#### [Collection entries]
= = = = =

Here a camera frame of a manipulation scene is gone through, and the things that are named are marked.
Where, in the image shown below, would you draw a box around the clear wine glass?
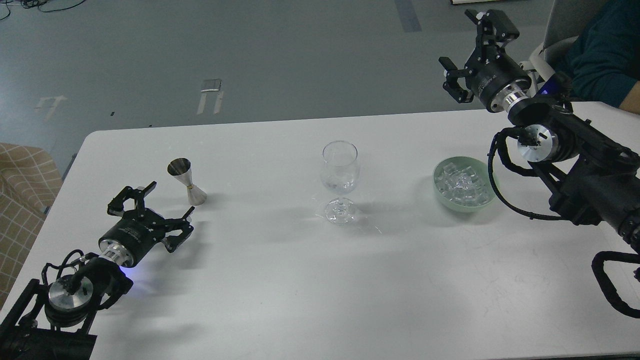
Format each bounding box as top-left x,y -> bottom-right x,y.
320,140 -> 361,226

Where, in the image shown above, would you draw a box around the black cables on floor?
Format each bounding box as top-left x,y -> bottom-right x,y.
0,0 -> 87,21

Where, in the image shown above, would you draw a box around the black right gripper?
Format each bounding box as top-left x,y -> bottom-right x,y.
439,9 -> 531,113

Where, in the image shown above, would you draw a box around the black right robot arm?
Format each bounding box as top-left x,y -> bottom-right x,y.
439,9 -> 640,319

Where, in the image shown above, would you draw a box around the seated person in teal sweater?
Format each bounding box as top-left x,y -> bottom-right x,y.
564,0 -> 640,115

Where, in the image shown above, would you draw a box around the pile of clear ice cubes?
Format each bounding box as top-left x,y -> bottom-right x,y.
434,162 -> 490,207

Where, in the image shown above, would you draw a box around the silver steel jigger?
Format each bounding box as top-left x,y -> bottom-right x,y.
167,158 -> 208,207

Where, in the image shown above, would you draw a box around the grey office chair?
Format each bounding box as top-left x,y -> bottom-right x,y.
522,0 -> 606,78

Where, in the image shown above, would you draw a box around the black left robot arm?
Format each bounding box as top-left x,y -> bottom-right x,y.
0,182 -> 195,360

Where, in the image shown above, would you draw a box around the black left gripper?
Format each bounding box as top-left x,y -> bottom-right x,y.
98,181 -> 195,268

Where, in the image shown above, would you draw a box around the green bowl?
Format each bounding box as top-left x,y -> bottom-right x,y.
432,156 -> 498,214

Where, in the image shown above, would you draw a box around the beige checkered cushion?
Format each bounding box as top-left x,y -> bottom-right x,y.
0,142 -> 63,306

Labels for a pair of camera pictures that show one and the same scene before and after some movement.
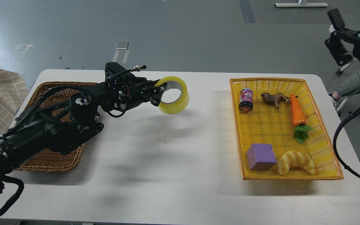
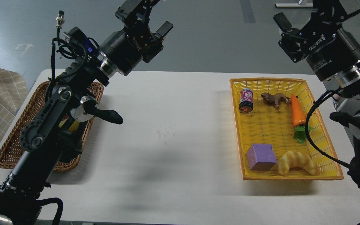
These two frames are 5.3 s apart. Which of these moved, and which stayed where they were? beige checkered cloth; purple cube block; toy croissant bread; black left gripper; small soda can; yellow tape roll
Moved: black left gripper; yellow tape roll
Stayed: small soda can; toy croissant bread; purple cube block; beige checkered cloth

= = = = =

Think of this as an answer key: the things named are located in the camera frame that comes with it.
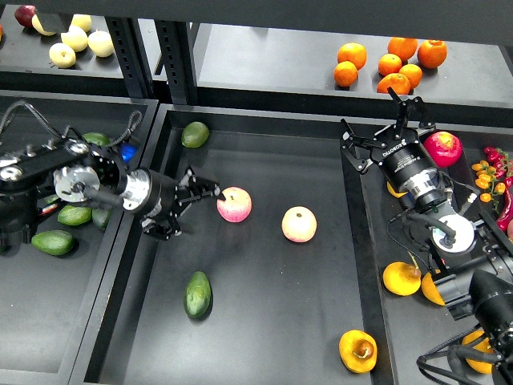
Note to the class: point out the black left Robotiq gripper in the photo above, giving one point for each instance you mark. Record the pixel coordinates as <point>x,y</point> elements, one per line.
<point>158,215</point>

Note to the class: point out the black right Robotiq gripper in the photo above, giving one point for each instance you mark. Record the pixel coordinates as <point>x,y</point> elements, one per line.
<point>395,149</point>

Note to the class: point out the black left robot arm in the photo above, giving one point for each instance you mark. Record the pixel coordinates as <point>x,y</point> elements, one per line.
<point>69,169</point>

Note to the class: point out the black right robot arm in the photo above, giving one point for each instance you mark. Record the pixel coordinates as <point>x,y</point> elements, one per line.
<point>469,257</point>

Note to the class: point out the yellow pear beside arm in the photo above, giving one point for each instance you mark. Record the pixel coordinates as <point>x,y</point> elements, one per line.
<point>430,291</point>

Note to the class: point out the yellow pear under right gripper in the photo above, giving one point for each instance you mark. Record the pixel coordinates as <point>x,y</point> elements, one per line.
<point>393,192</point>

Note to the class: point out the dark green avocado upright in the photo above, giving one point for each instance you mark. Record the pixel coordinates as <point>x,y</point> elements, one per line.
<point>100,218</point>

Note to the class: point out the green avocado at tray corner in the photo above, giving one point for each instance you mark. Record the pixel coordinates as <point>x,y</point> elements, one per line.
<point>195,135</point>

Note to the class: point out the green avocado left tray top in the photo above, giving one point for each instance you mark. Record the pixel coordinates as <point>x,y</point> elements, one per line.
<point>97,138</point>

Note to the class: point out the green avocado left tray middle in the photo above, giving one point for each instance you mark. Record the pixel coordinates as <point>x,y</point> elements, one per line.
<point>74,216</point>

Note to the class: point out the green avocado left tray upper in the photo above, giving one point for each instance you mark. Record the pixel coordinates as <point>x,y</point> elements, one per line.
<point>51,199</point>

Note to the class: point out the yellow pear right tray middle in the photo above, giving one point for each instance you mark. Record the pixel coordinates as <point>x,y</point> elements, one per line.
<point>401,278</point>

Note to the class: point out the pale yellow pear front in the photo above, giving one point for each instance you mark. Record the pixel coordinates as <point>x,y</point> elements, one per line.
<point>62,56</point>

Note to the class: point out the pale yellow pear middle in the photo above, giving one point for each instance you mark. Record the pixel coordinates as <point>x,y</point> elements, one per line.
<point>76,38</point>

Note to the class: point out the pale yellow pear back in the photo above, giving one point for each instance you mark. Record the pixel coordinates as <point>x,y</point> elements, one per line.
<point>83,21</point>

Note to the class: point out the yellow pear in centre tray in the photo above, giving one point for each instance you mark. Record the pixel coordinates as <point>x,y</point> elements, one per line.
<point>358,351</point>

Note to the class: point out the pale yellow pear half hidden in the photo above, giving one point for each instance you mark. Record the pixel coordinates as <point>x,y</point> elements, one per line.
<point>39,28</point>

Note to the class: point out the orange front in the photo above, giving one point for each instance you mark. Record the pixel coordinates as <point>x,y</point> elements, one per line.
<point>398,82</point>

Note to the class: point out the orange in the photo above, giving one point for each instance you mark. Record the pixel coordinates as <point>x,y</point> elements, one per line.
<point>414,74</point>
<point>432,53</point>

= = = = =

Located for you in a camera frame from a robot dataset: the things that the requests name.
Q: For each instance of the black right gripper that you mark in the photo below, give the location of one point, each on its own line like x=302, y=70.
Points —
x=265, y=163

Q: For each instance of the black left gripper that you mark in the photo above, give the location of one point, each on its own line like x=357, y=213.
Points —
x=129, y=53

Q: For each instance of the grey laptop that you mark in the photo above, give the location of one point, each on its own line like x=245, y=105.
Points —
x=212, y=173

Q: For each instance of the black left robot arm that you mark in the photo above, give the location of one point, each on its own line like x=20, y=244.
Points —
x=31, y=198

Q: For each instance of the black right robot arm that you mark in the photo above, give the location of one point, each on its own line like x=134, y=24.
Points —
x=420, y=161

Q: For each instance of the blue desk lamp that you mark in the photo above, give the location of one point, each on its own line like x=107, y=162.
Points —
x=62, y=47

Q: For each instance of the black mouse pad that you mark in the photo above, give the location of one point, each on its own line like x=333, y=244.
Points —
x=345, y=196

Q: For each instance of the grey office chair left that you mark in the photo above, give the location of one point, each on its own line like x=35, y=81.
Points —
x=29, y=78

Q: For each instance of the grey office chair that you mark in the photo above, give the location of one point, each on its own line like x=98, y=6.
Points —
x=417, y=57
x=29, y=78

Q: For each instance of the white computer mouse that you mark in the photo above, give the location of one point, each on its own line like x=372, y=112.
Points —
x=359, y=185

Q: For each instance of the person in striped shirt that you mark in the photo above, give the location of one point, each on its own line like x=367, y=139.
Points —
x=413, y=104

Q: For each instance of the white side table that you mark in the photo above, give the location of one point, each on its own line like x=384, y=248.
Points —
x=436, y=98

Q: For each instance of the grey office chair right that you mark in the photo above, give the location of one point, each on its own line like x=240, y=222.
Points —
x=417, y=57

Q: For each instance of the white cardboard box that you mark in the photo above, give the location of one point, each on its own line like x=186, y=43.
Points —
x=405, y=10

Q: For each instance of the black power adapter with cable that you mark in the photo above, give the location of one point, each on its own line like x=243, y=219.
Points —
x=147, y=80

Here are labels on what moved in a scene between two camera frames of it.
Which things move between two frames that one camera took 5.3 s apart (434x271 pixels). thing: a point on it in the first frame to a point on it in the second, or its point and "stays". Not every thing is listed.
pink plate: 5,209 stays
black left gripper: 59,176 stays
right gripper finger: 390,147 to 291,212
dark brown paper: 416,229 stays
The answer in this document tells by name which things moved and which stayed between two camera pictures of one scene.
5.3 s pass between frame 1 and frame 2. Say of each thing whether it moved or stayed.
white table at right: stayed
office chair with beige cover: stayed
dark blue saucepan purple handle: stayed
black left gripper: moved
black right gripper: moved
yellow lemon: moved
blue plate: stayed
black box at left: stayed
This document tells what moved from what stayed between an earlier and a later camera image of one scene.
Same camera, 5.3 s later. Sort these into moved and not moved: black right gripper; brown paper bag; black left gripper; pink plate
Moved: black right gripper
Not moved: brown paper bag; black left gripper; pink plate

= = = = =

#### [Directions for this task]
Wherever "person" appears in a line of the entries, copy that line.

#### [Answer for the task]
Where, in the image shown above, would you draw a box around the seated person in teal sweater?
Q: For each instance of the person in striped shirt that you mark in the photo above, give the location of one point, each on its own line like x=367, y=139.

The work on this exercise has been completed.